On its face, PAGA does not appear to be particularly worrisome, but even baby teeth can result in a serious bite.  A glut of plaintiff attorneys is ready to take up any employee’s claim whether valid or not. 

PAGA cases are similar to class action employee suits in that they involve multiple plaintiffs, but the path is easier for PAGA claims, which need not go through the onerous class certification process.  They also need not have a minimum number of plaintiffs, meaning a PAGA case can proceed with as few as one employee.

Although employees have only one year from the date of an alleged violation to assert a PAGA claim, the financial consequences for an employer found in violation of labor laws can be severe.  The penalty amount under PAGA is $100 for each employee per pay period for the initial violation and $200 per employee, per pay period, for each subsequent violation.  Since each violation is counted by pay period and by employees, the total penalties multiply very quickly.  For example, a PAGA claim based on a paystub that did not include the employees’ last four digits of the employees’ social security numbers or the employees’ identification numbers would be multiplied by the number of employees affected and the number of pay periods involved.  In this way, a $100 violation that occurred over two pay periods and affected 50 employees ($100 x 50) for the first violation, $200 x 50 for the subsequent violation) results in a penalty of $15,000.

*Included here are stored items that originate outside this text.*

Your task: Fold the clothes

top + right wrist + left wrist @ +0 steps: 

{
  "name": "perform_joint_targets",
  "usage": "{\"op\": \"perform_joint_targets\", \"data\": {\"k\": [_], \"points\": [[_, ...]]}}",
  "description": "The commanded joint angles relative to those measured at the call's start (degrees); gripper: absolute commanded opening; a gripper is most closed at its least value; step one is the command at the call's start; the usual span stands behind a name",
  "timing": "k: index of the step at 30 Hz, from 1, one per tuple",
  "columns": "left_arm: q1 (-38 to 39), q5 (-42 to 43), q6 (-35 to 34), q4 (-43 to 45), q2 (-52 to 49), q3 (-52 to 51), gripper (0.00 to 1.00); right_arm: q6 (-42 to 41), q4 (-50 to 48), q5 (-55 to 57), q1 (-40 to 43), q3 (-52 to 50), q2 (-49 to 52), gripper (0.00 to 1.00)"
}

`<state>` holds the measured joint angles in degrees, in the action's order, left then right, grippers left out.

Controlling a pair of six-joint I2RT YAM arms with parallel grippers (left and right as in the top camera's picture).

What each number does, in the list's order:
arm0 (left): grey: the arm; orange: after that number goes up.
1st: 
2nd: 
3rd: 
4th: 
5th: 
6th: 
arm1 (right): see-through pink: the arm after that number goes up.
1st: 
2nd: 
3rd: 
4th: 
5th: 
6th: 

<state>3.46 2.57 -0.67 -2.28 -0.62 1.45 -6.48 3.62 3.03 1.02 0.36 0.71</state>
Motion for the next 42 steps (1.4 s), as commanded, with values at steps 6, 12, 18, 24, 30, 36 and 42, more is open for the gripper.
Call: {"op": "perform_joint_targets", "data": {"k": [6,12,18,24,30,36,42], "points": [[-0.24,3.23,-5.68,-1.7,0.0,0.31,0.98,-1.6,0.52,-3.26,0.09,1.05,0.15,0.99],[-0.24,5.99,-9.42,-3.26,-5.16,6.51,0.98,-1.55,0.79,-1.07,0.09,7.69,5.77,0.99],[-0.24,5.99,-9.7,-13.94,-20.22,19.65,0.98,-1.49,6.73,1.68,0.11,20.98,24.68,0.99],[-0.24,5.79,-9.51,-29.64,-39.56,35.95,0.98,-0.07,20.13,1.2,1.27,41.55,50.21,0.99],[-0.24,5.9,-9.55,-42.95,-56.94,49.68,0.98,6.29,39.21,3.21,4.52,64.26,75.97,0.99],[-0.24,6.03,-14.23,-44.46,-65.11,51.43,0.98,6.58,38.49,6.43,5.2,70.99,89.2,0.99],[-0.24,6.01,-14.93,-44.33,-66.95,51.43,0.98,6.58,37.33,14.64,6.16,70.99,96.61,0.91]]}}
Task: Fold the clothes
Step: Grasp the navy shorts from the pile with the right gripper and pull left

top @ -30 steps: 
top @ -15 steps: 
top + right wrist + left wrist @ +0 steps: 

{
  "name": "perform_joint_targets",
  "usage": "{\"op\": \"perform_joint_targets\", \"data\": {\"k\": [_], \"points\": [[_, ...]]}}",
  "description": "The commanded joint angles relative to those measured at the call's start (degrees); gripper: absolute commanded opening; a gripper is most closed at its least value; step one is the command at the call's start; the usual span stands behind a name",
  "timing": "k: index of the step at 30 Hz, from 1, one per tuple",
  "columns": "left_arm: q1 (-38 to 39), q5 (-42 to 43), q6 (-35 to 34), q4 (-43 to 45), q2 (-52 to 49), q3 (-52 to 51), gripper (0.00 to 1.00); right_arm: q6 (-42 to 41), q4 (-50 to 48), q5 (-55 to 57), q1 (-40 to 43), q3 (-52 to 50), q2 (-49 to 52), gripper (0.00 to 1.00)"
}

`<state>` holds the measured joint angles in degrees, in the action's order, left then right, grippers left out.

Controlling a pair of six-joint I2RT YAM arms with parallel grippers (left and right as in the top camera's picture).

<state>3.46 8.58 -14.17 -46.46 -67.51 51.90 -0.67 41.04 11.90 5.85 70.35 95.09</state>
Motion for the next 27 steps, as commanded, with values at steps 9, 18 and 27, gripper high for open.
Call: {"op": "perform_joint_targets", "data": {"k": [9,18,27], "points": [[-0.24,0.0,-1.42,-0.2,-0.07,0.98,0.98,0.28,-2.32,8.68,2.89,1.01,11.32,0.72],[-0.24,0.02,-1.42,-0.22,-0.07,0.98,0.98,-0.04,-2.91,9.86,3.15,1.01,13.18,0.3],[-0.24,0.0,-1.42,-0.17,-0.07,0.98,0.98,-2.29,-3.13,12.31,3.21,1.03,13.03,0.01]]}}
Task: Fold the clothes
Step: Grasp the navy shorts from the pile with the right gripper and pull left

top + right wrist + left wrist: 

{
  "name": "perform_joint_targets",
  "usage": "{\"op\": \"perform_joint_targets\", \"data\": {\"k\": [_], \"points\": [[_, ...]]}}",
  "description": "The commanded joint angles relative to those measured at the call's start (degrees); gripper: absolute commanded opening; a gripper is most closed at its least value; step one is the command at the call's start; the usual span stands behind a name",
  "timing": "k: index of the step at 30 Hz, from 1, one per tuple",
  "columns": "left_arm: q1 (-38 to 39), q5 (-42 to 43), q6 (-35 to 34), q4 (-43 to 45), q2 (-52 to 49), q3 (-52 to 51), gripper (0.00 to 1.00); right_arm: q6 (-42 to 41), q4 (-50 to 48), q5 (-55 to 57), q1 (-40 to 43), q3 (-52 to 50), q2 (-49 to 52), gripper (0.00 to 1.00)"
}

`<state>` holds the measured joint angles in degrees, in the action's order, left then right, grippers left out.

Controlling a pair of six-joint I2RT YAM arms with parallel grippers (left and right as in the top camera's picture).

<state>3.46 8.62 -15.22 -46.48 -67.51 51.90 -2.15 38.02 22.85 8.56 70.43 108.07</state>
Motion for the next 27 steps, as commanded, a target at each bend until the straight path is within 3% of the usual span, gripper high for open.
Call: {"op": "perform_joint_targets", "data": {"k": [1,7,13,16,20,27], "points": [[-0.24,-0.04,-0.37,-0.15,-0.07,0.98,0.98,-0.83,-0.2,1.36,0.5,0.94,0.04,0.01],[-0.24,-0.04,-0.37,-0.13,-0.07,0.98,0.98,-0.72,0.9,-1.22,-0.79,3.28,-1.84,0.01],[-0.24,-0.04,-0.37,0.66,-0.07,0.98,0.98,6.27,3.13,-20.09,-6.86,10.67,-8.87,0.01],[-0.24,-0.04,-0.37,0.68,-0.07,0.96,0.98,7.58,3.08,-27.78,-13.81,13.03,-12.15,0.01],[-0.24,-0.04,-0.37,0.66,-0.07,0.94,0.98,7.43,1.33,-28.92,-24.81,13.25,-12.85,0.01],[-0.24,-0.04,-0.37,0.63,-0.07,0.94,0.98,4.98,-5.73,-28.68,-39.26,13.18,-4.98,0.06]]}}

How plaintiffs are pursuing PAGA claims is also a concern.  Plaintiff employees are supposed to give notice to the California Labor and Workforce Development Agency (LDWA) before filing suit to allow the agency an opportunity to investigate the claims.  However, counsel for plaintiff employees often attempt to negotiate a settlement with an employer before filing notice.  Settlements reached in this way may subvert the purpose of the statute by denying the LDWA an opportunity to investigate the claim. Further, employers may be inclined settle to avoid the cost or publicity of a lawsuit in cases where the claims might not have been successful.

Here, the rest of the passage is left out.